─── TASK DATA

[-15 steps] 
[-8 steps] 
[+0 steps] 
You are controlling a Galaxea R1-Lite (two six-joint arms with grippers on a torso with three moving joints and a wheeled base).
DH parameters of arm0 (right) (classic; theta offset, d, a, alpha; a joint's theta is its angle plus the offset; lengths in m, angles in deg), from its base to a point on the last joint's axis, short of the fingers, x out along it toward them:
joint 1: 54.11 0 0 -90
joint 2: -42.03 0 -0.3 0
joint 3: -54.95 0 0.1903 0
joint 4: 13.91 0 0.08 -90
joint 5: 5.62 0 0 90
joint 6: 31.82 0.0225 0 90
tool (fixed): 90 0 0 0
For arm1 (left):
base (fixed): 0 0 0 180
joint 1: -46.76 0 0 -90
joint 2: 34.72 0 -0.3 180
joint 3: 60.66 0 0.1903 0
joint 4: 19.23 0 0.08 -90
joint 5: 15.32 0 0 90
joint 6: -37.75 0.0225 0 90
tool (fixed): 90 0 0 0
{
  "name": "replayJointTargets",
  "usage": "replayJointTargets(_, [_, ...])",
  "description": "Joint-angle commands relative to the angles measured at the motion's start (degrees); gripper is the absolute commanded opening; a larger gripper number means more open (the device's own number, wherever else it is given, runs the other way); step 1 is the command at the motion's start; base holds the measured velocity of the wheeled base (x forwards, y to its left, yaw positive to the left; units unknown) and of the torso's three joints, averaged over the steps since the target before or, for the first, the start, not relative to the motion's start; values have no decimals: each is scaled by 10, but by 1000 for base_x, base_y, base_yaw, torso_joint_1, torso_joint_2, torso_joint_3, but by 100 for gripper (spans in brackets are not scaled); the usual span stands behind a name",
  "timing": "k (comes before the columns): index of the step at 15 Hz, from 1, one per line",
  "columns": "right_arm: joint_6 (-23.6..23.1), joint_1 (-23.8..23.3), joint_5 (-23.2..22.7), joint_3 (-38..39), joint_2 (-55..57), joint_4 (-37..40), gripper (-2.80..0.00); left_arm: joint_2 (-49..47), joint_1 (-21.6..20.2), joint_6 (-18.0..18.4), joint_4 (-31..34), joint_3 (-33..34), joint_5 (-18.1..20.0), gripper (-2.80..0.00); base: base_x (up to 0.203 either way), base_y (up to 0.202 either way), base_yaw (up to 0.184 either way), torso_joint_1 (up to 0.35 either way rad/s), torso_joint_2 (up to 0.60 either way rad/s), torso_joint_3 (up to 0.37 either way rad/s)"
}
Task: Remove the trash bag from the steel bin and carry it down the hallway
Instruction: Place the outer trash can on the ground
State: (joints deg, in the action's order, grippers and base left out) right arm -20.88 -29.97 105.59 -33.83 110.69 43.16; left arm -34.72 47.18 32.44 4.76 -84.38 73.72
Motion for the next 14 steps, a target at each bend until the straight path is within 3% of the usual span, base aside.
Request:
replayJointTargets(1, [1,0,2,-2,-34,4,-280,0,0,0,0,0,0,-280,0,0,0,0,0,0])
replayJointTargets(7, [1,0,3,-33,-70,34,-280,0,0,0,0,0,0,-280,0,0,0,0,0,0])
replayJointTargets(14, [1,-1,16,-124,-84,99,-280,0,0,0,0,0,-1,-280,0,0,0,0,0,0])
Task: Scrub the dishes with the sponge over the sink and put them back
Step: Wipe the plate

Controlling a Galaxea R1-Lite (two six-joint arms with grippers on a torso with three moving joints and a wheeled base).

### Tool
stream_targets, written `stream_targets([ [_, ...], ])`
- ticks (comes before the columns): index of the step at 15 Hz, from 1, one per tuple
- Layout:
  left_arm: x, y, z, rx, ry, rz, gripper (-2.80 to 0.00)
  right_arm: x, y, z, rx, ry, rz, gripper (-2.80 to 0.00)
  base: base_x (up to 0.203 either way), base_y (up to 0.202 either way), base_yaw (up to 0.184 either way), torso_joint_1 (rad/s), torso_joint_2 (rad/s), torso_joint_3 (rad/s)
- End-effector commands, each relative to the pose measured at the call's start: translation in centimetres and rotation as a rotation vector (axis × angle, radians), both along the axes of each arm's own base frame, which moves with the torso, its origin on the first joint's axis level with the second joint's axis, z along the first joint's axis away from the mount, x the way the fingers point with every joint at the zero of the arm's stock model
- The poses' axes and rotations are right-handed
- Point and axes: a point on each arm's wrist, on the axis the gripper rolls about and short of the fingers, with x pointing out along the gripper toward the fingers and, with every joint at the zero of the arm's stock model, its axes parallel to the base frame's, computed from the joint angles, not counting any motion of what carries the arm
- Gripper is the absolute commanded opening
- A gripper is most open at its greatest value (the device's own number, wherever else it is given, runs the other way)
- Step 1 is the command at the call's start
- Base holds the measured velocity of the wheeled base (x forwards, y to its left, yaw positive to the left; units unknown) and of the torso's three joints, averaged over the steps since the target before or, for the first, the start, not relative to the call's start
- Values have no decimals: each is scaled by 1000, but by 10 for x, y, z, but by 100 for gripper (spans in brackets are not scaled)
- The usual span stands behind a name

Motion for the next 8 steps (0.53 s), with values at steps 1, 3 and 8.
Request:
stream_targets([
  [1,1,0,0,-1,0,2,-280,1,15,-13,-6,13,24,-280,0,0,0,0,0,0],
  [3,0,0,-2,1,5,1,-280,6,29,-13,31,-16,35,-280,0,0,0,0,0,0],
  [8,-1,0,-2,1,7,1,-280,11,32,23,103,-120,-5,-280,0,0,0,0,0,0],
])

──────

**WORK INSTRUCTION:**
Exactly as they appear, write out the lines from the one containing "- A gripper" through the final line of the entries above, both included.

**TASK OUTPUT:**
- A gripper is most open at its greatest value (the device's own number, wherever else it is given, runs the other way)
- Step 1 is the command at the call's start
- Base holds the measured velocity of the wheeled base (x forwards, y to its left, yaw positive to the left; units unknown) and of the torso's three joints, averaged over the steps since the target before or, for the first, the start, not relative to the call's start
- Values have no decimals: each is scaled by 1000, but by 10 for x, y, z, but by 100 for gripper (spans in brackets are not scaled)
- The usual span stands behind a name

Motion for the next 8 steps (0.53 s), with values at steps 1, 3 and 8.
Request:
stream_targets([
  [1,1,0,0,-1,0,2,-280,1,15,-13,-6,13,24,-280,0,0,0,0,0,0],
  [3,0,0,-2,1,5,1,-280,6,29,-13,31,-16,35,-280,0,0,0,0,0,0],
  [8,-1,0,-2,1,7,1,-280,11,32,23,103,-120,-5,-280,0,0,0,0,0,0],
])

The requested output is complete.